Le Monde'un haberine göre, Emmanuel Macron, Marine Le Pen'e karşı oyların yüzde 58,8'ini alarak 24 Nisan Pazar günü yeniden Cumhurbaşkanı seçildi. Bu, 1965'te Charles de Gaulle'den bu yana, Beşinci Cumhuriyet'in "birlikte varolma" dönemi dışında, hiçbir adayın elde edemediği bir başarı. Ancak coşkusuz bir kampanyanın eseri olan bu zaferin elde ediliş koşulları, ertesi güne zafer coşkusuyla uyanmayı teşvik etmiyor.
İkinci turda seçimlere katılmayanların oranı yüzde 28.2 oldu. Bu, 1969 cumhurbaşkanlığı seçimlerinin ikinci turundaki yüzde 31.15'ten sonra en yüksek oran. 1969'da komünist parti lideri, Jacques Duclos iki sağcı aday Georges Pompidou ve Alain Poher arasında seçim yapmayacaklarını söylemiş ve katılımın dibe vurmasında önemli rol oynamıştı.
Marine Le Pen, üçüncü kez kaybetti, ancak siyasal iddiasını sürdürüyor
Sağın adayı, Paris'teki Bois de Boulogne'da, oylarının yüzde 41,2'de kaldığını ve seçimleri kaybettiğini kabul etti ve rotayı "parlamento seçimleri için büyük mücadeleye" çevirdi..
İlk tahminlere göre Emmanuel Macron'a karşı 16 puan farkla kaybetmesine karşın Marine le Pen 2017'de yüzde 33,9 olan oyunu 8 puana yakın geliştirerek aşırı sağın bugüne kadar eriştiği en yüksek oy düzeyini yakalamış oldu.
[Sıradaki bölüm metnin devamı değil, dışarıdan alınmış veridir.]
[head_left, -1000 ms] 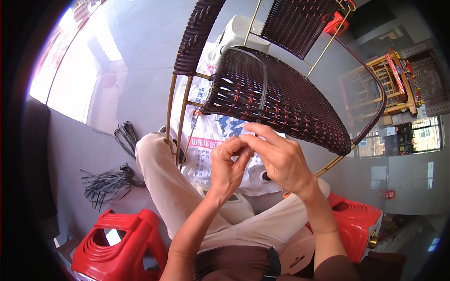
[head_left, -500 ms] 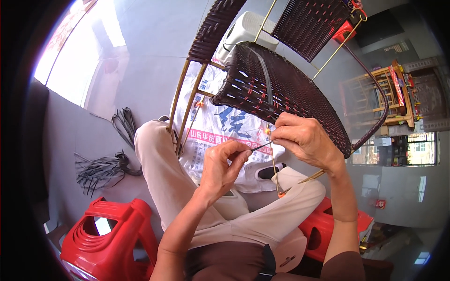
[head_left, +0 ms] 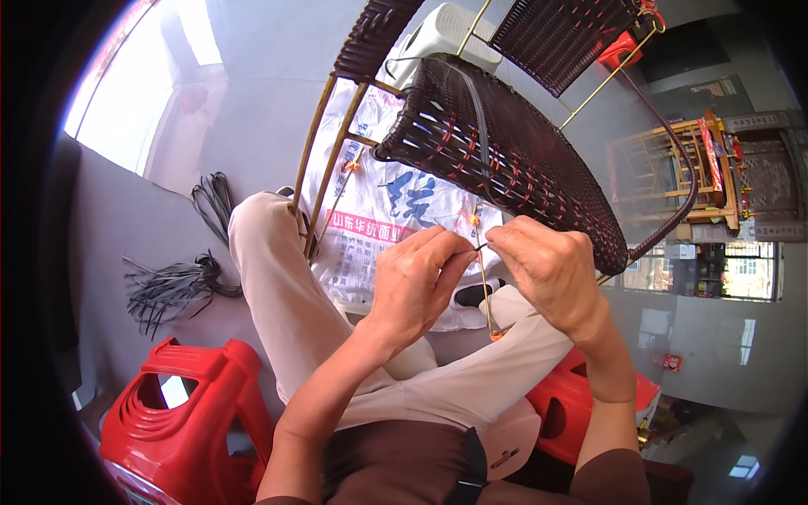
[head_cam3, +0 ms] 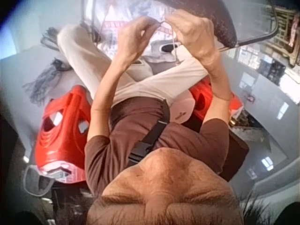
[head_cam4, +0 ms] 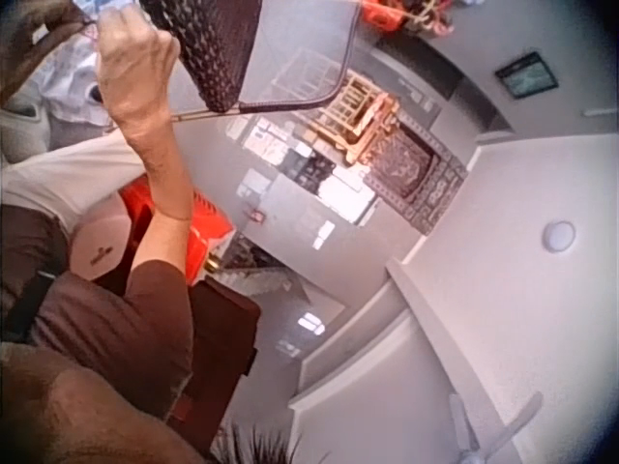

Le Pen, konuşmasına "iki haftadır uygulana gelen haksız, acımasız ve şiddetli yöntemleri" kınayarak "Büyük bir özgürlük rüzgarı yükselebilirdi" diye başladı. Temsil ettiği fikirlerin "yeni doruklar"a ulaştığını söyledi ve aşırı sağın tarihindeki en yüksek oranı yakalamış olmasını "parlak bir zafer" olarak niteledi. İlk turda kendisine "güvenen" herkese ve ikinci turda "katılan" milyonlarca seçmene "en derin şükranlar"ını sundu. (AEK)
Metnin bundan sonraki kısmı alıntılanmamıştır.